Friday, December 30, 2016

December 28 -- Cairo: King Tut and Assorted Shopping (by Roger)

After a lifetime of hoopla and having caught bits and pieces of it at small shows in different places, Lou and I finally got to see the superhero of pharaonic museum displays: the King Tut collection.  It is not overrated.

We saw the tomb itself in the Valley of the Kings and found it underwhelming.  It was small, and the main room had little decoration.  Pharaohs generally started work on their tombs from the time they ascended the throne, but Tutankhamen apparently died shortly after he became king, and the 18-year-old had apparently not done much to prepare for his afterlife.  His reign was so short, in fact, that his tomb was mostly forgotten, and when Ramses VI was later excavating his tomb, his workmen dumped the debris from that excavation over the entrance to Tut’s tomb.  On the up side, that debris hid the young pharaoh’s tomb, which is the main reason it remained undisturbed for so long.

But a young pharaoh is still a pharaoh, and the Tut artifacts that we saw at the Egyptian Museum showed the power and respect that post commanded despite the person in it.   My favorite piece (by no means unique to me): the throne.  And my favorite part of the throne is the back panel that shows the queen anointing the pharaoh’s shoulder with an ointment.  Seeing the ointment took me back to Temple of Horus at Edfu, where we’d seen a room covered in recipes for scented unguents, but the real appeal hear was the style of the art.  The face and limbs of the royal couple are elongated and stylized, lacking the crisp abbreviation of form in most Egyptian art, and the two of them have a languid posture rather than the stiffness we’d seen in most art.  Also, instead of the usual assortment of gods validating the pharaoh’s rule, the panel portrays only Atun, a giant sun in the background with rays that end in hands.  It’s an unusual way to portray an Egyptian pharaoh.

I was drawn to this piece because it so clearly shows the unique historical moment that Tut lived in.  Tut was a member of the 18th dynasty, one that became something of a black sheep in Egyptian history.  Tut’s father, Akhenaten, had banned the worship of the traditional gods in favor of worshipping the father of all of them – the sun, Atun.  In practical terms, this meant disruption for the giant temples throughout the empire that were run by an entire class of citizens, the priests.  And this religious revolution was accompanied by an artistic one with the characteristics that I saw right there on Tut’s throne.

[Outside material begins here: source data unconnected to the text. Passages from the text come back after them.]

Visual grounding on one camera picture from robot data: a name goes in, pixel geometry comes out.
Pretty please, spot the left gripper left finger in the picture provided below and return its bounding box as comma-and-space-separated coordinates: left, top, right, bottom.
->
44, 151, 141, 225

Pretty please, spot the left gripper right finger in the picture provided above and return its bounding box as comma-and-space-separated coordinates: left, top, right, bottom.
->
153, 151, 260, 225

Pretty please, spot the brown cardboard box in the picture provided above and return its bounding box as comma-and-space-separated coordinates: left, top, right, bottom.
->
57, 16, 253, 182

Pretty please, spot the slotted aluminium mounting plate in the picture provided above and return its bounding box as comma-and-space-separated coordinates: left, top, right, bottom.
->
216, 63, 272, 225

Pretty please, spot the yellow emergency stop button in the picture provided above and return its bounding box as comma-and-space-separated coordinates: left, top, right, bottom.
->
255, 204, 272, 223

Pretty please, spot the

Isis Protecting Canopic Jars
But Akhenaten’s revolution didn’t last, and in Tut’s short reign, worship of the pantheon of gods was restored.  It’s not clear if Tut initiated this reversion himself or was just the figurehead for a quiet revolt by the priest class, but the style of most of the art from his tomb reflects the return to traditional worship and to an artistic style more in the line of Egyptian history.  For example, a large, gold gilt sledge features four goddesses with arms stretched out to protect the precious contents inside, four canopic jars with the organs of the pharaoh.  It wasn’t hard to recognize the figure of Isis here, as we’d seen her represented many times.  Even the style of the canopic jars themselves is a return to traditional art representation.

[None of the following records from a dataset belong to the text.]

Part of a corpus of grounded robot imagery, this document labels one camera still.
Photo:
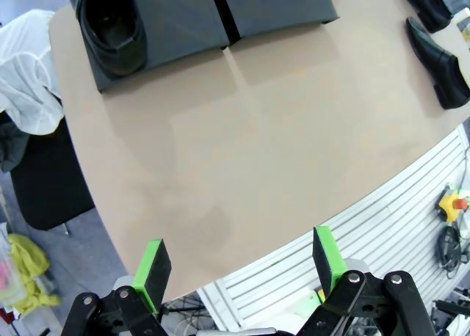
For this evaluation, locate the yellow cloth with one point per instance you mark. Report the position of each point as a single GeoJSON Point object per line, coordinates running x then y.
{"type": "Point", "coordinates": [25, 255]}

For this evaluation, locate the yellow emergency stop button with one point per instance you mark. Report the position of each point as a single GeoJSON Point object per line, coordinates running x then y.
{"type": "Point", "coordinates": [449, 204]}

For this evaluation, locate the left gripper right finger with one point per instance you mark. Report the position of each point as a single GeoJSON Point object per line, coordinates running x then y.
{"type": "Point", "coordinates": [332, 262]}

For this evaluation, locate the black leather dress shoe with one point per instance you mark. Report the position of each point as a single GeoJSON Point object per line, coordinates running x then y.
{"type": "Point", "coordinates": [429, 9]}
{"type": "Point", "coordinates": [437, 62]}
{"type": "Point", "coordinates": [121, 62]}

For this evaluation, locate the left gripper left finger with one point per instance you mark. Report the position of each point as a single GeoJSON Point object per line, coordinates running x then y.
{"type": "Point", "coordinates": [156, 271]}

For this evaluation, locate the white plastic cover cloth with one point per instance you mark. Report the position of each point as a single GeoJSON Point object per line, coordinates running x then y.
{"type": "Point", "coordinates": [25, 86]}

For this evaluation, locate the black chair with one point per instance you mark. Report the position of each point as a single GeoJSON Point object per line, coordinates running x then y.
{"type": "Point", "coordinates": [47, 189]}

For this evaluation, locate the dark grey garment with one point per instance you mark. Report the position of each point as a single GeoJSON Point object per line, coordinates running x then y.
{"type": "Point", "coordinates": [11, 141]}

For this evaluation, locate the black shoe stand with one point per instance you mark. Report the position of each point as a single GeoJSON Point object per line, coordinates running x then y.
{"type": "Point", "coordinates": [275, 6]}
{"type": "Point", "coordinates": [176, 20]}

After spending the morning well into the afternoon with Tut, we left the museum to find the bookstore of the American University in Cairo.  They publish tremendous books, and we’d read they had a coffee shop.  The book part was right – we stocked up – but the coffee shop part wasn’t.  So we headed back toward the hotel, stopping in one of the tree-lined side streets for a huge al fresco snack that included a troop of Abyssian cats and Turkish coffee from the back of the grocery next door to the terrace we ate on.  Stops on the way home included a place to buy sheets (Egyptian cotton!), underwear (Egyptian cotton!) and belts.  And I got a sweater.

We were both worn out when we got back to the hotel, so we stayed in during the evening.  Except that Lou graciously offered to go out to our favorite fast food falafel place and bring some of that yumminess back to the room.  With French fries.